Elevated blood levels of low-density lipoprotein (LDL
or "bad") cholesterol has also been linked to improved treatment response
in HCV monoinfected individuals, possibly because
the LDL receptor plays a role in HCV entry into host cells. Now, as reported in
the May 11, 2008 issue of AIDS, researchers have found that high LDL also
predicts better outcomes in HIV-HCV
coinfected patients.
Spanish
investigators conducted a retrospective analysis of 260 HIV-HCV coinfected participants
(80% men; mean age 40 years) who had available baseline serum lipid profile data.
About half (53%) had HCV genotype 1, 39% had genotype 3, and 8% had genotype 4.

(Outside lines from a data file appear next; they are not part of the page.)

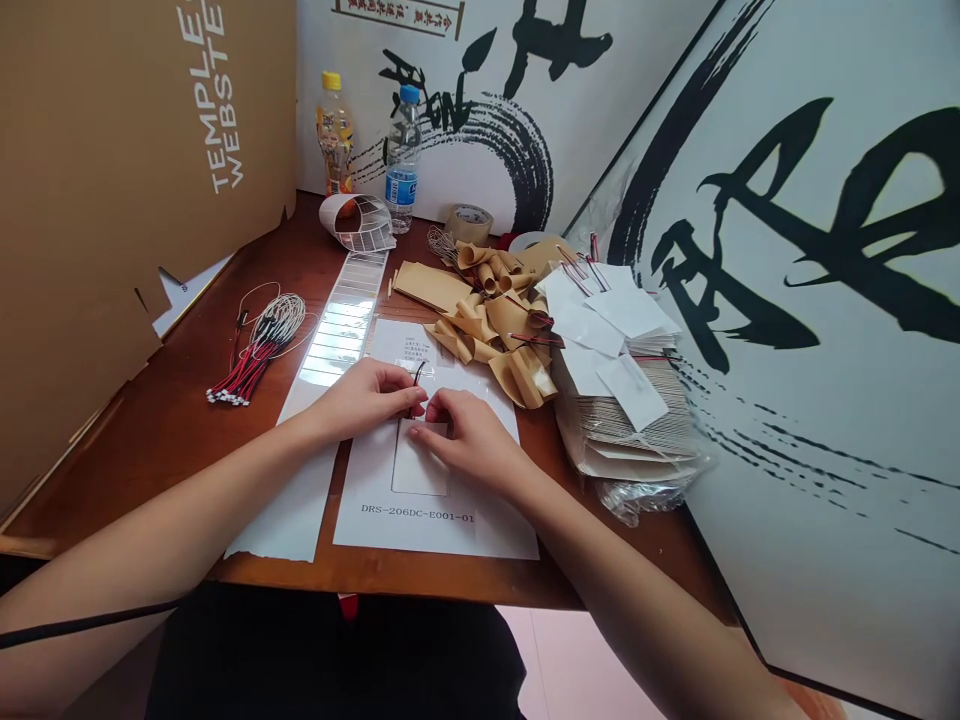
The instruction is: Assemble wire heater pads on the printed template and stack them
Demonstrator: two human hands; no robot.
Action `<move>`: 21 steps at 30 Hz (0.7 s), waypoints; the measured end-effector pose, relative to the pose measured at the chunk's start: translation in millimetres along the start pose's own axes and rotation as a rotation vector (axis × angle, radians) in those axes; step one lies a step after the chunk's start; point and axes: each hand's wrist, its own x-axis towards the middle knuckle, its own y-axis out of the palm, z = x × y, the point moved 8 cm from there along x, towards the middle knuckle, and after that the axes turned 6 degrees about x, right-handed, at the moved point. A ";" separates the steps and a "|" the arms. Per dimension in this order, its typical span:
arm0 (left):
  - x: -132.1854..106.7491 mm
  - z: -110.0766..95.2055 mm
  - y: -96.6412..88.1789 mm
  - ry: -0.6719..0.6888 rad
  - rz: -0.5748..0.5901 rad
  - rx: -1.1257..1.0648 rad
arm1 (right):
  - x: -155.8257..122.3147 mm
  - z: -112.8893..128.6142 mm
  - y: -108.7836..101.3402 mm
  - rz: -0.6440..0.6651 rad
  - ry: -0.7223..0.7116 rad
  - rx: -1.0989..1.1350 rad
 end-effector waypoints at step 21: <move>-9.2 -3.4 10.6 0.004 0.230 0.343 | 1.9 -7.4 -1.0 0.037 0.035 0.203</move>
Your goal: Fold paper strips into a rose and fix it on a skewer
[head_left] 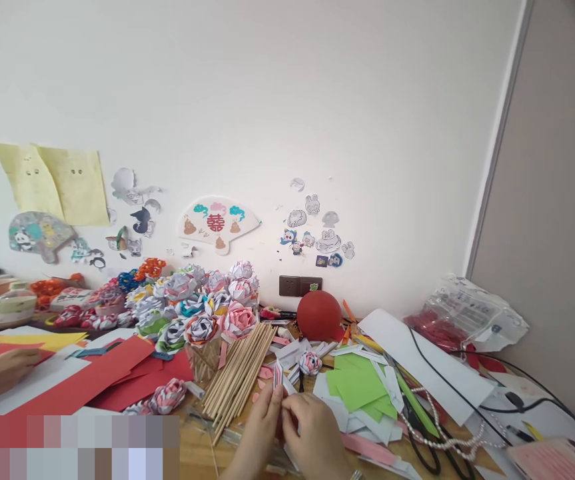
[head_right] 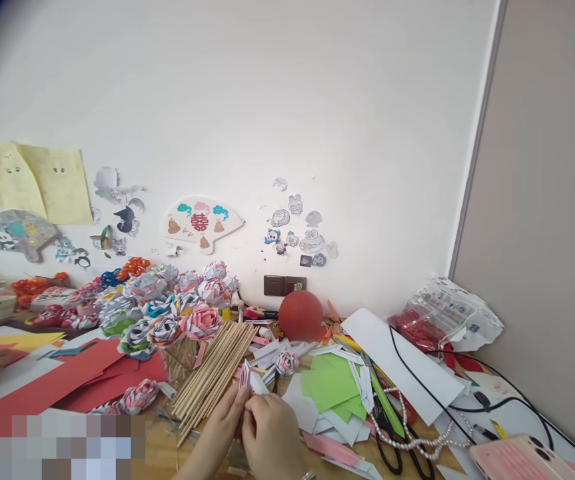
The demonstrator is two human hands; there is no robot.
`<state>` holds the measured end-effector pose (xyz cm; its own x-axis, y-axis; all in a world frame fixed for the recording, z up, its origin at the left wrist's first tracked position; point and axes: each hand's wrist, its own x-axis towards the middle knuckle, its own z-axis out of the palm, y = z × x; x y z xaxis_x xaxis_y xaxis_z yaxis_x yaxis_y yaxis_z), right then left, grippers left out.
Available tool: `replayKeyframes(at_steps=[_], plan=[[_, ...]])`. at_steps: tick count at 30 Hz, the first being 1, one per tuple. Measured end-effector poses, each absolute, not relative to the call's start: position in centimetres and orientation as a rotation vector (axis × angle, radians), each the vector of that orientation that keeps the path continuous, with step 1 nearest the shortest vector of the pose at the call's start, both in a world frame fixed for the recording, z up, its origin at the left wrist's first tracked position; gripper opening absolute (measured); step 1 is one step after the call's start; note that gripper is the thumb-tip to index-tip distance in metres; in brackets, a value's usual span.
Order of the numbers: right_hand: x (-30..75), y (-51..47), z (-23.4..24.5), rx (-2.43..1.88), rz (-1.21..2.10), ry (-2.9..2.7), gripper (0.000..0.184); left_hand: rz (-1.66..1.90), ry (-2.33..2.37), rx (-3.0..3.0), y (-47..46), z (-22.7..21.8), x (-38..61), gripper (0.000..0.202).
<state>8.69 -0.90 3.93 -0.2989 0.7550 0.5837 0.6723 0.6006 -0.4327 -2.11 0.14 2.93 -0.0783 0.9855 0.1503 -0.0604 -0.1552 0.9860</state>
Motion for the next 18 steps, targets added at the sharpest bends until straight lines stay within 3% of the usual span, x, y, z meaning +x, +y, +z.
replayKeyframes(at_steps=[3, 8, 18], plan=[[9.5, -0.3, 4.7, -1.17, 0.222, -1.927, 0.02, 1.342, 1.12, 1.229, 0.2, 2.6, -1.8, 0.052], [10.9, 0.8, 5.8, -1.028, 0.434, -1.855, 0.036, 1.215, 1.064, 1.323, -0.3, 2.9, -1.1, 0.051], [10.9, 1.0, 5.8, -0.917, 0.847, -1.742, 0.035, 1.138, 0.961, 1.324, -0.1, 2.7, -1.4, 0.051]])
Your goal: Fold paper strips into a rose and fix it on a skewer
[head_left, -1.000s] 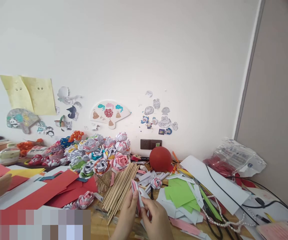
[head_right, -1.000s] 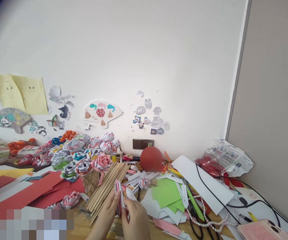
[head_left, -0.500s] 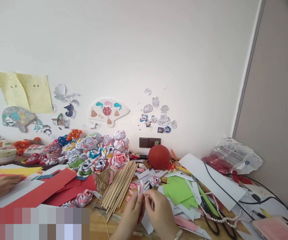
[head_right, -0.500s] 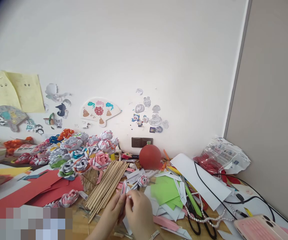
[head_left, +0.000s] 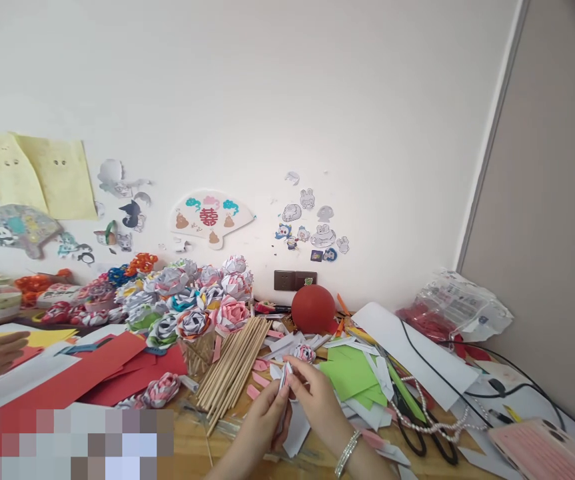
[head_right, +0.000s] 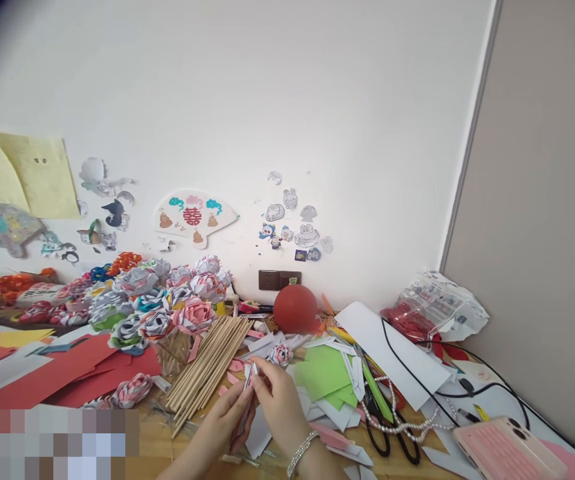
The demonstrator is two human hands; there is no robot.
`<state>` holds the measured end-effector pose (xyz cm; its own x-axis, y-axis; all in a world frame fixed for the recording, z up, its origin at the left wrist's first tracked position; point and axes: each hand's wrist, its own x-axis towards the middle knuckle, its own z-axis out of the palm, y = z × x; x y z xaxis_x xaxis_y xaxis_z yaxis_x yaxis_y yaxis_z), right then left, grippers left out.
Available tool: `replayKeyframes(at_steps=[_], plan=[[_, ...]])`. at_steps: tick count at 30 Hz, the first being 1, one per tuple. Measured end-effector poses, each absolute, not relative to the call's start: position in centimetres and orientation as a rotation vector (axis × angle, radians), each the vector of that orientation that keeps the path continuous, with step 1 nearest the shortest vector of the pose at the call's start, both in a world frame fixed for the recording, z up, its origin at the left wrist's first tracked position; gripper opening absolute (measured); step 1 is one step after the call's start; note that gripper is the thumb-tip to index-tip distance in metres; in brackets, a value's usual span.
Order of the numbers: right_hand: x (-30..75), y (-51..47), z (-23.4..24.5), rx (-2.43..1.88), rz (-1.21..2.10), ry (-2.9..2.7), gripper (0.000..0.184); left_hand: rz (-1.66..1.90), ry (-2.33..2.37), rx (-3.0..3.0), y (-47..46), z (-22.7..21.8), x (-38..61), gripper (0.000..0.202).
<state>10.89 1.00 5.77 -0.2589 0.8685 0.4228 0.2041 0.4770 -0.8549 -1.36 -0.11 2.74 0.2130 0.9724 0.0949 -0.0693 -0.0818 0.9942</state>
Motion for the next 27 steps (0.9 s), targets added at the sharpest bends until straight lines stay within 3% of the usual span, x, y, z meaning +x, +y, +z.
replayKeyframes(at_steps=[12, 18, 20, 25, 27], plan=[[11.2, 2.1, 5.6, -0.943, 1.021, -1.57, 0.033, 1.069, 0.846, 1.126, -1.6, 5.0, -1.2, 0.044], [11.6, 1.3, 6.6, -1.022, 0.695, -1.839, 0.037, 1.101, 0.801, 0.873, -1.5, 4.3, -1.1, 0.042], [11.9, 1.1, 7.1, -1.036, 0.617, -1.992, 0.05, 1.108, 0.764, 0.839, -1.3, 4.3, -1.2, 0.041], [12.8, 1.0, 7.3, -1.075, 0.676, -2.382, 0.113, 1.147, 0.648, 0.799, -1.0, 4.4, -1.5, 0.033], [12.7, 1.0, 7.1, -1.056, 0.607, -2.46, 0.12, 1.165, 0.611, 0.79, -0.9, 4.4, -1.6, 0.032]])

Participants had well controlled HIV disease, with a mean CD4 count of 520 cells/mm3.
All were treated with pegylated interferon plus 800-1400 mg/day ribavirin
for 24 or 48 weeks (depending on genotype); non-responders discontinued therapy
early. None were taking lipid-lowering agents to manage high cholesterol.
Results
Overall, 38
patients (24%) with genotypes 1 or 4, and 64 patients (63%) with genotypes 2 or
3 achieved sustained virological response (SVR), or continued undetectable HCV
RNA 24 weeks after completion of therapy.
49 patients
(44%) with serum LDL levels of 100 mg/dl or higher achieved SVR, compared with
53 (36%) with lower LDL values (adjusted odds ratio 2.51; P = 0.003).
Other predictors
of SVR were infection with HCV genotypes 2 or 3 (vs 1 or 4), baseline HCV RNA
of 600,000 IU/ml or less, and exposure to at least 80% of the planned anti-HCV
therapy.
Absence of
concomitant antiretroviral therapy for HIV also predicted SVR.
The association
between LDL and treatment response was independent of these other predictors of
response.
The SVR rate
for genotype 1 patients with LDL of 100 mg/dl or higher was 31%, compared with
17% for those with lower values (adjusted odds ratio 2.19; P = 0.040).
The corresponding
rate for patients with genotypes 2 or 3 were 73% and 58%, respectively (adjusted
odds ratio 2.71; P = 0.054).
Levels of other
blood lipids - including high-density lipoprotein (HDL or "good") cholesterol
and triglycerides - were not associated with treatment response.
Conclusion
Based
on these findings, the investigators concluded that, "Higher low-density
lipoprotein cholesterol levels predict sustained virologic response to pegylated
interferon and ribavirin in HIV/hepatitis C virus coinfected patients. This
might be used to improve the rate of sustained virologic response in this setting."
5/23/08
Reference J
del Valle, J Mira, I de los Santos, and others. Baseline serum low-density lipoprotein
cholesterol levels predict response to hepatitis C virus therapy in HIV/hepatitis
C virus coinfected patients. AIDS. 22(8): 923-930. May 11, 2008.